• EXERCISE
One line at a time, check the entries below for the word "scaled", and copy each line that has it.

══ DATA FOR THIS TASK

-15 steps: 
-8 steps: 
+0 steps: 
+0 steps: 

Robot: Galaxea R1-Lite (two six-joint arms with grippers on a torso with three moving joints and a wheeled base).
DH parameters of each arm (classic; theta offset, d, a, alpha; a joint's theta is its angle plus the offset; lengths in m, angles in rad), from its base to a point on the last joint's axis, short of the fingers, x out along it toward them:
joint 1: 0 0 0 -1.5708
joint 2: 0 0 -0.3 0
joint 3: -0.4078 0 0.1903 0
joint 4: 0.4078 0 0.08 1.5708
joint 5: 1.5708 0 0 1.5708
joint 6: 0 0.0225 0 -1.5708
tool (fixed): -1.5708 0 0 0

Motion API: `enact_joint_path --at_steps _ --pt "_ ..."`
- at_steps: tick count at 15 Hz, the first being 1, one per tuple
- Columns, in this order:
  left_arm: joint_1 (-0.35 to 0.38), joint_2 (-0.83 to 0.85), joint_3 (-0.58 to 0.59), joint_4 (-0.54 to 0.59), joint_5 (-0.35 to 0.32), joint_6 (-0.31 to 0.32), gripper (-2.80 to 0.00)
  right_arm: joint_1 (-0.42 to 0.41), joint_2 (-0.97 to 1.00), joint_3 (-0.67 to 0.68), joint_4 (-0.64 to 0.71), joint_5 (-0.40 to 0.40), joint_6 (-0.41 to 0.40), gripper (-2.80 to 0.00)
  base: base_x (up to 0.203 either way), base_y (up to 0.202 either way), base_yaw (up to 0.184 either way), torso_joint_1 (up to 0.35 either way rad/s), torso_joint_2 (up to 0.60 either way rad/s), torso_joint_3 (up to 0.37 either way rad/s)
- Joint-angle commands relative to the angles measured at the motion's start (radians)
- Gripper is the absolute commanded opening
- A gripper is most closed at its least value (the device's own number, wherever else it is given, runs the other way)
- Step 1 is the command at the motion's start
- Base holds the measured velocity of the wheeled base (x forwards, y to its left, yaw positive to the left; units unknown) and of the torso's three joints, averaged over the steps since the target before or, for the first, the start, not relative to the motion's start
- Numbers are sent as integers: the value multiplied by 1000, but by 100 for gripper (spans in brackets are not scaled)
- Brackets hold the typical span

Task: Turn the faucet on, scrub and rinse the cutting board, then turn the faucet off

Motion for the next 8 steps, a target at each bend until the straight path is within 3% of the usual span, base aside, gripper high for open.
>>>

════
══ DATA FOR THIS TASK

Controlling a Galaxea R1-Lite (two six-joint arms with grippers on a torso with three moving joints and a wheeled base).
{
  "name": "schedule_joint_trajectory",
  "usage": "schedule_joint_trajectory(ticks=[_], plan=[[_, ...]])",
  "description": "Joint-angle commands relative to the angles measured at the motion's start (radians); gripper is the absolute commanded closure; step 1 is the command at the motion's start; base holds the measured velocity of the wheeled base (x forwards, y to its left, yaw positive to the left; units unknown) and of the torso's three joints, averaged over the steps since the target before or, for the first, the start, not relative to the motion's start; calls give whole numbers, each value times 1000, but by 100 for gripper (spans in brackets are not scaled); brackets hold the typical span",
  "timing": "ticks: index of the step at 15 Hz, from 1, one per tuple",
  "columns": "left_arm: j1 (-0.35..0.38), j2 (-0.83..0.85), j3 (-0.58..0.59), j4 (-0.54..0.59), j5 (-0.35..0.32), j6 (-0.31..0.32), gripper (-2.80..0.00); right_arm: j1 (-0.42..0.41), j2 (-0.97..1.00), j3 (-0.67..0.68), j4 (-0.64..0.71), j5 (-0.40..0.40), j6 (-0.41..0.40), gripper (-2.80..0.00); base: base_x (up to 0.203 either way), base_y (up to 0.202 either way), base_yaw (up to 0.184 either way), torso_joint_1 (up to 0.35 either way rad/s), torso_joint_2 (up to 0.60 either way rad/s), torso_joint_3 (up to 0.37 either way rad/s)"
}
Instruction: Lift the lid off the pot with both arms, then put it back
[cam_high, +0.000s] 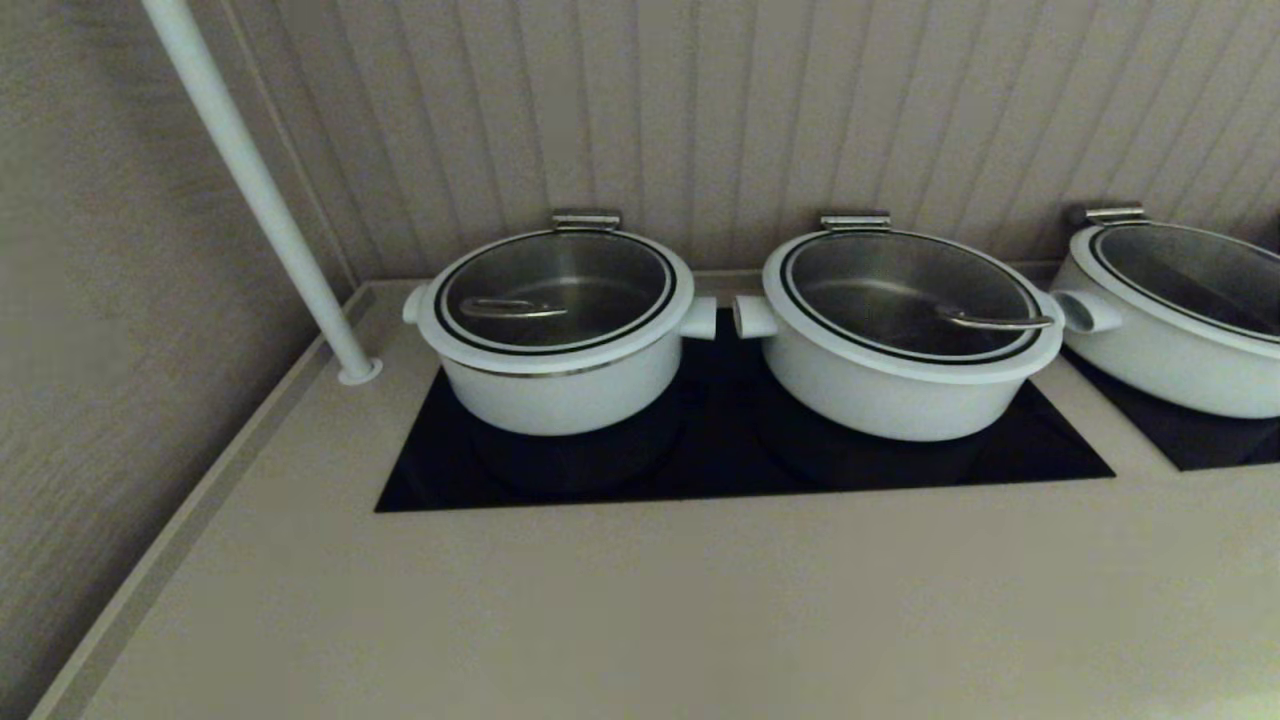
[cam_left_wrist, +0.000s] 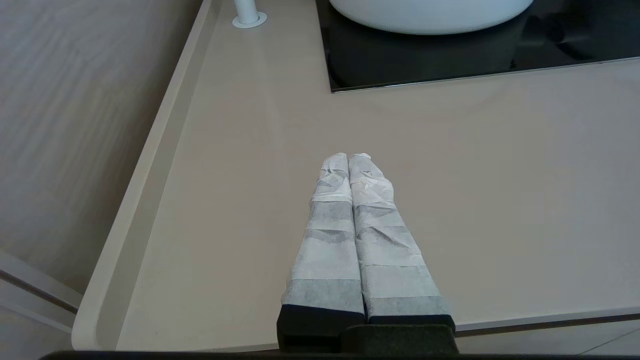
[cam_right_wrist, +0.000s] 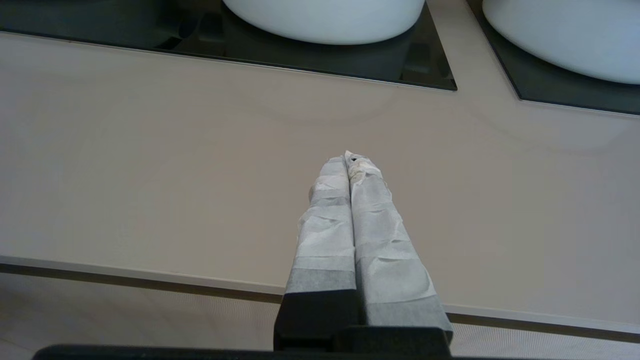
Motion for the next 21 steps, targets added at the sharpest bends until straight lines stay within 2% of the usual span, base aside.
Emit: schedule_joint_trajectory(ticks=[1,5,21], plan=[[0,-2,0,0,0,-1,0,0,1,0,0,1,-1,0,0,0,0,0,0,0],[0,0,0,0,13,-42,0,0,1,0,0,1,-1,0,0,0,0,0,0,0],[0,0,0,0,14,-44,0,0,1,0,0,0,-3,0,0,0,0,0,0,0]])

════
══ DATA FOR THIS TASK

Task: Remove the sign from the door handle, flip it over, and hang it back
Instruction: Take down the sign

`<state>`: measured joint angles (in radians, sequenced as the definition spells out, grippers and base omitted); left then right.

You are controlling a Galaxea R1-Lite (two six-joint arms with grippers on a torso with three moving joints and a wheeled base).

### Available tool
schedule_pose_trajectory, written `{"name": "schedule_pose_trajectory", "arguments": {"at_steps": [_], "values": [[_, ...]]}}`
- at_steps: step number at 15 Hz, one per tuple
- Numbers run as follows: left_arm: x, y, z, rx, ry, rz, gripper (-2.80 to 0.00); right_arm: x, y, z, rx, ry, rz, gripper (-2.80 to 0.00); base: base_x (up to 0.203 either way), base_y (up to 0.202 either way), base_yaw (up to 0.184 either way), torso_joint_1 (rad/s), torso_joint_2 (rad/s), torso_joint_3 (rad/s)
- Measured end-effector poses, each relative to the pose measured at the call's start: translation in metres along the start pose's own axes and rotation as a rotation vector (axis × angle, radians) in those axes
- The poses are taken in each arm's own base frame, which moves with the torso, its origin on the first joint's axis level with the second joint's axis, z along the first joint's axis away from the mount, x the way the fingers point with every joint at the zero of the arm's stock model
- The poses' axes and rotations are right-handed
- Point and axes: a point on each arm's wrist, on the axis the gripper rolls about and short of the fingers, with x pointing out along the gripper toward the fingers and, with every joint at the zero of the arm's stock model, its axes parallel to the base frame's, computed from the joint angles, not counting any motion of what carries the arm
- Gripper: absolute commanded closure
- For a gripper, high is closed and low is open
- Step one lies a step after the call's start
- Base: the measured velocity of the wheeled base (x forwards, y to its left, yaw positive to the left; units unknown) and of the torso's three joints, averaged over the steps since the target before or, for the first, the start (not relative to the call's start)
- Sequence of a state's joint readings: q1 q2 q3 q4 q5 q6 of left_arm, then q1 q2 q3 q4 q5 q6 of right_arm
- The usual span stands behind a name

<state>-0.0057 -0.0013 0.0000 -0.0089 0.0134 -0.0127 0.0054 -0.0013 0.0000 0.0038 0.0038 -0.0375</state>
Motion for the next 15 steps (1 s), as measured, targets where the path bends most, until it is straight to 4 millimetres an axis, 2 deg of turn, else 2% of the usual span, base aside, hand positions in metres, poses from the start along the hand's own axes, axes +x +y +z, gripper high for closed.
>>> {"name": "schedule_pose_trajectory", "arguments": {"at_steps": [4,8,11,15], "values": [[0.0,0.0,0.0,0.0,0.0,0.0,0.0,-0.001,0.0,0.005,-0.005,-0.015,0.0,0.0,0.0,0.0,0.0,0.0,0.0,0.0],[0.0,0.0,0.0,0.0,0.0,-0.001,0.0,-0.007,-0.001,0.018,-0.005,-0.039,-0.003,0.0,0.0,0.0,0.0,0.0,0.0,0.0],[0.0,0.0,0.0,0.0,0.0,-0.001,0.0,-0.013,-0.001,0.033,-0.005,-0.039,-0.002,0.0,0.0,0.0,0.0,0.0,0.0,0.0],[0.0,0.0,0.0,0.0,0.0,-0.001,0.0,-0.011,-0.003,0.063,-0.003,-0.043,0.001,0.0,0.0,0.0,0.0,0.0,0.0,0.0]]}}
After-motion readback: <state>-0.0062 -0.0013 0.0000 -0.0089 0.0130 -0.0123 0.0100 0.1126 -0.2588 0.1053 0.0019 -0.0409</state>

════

• REPLY TO THE EXERCISE
- Numbers are sent as integers: the value multiplied by 1000, but by 100 for gripper (spans in brackets are not scaled)
  "description": "Joint-angle commands relative to the angles measured at the motion's start (radians); gripper is the absolute commanded closure; step 1 is the command at the motion's start; base holds the measured velocity of the wheeled base (x forwards, y to its left, yaw positive to the left; units unknown) and of the torso's three joints, averaged over the steps since the target before or, for the first, the start, not relative to the motion's start; calls give whole numbers, each value times 1000, but by 100 for gripper (spans in brackets are not scaled); brackets hold the typical span",

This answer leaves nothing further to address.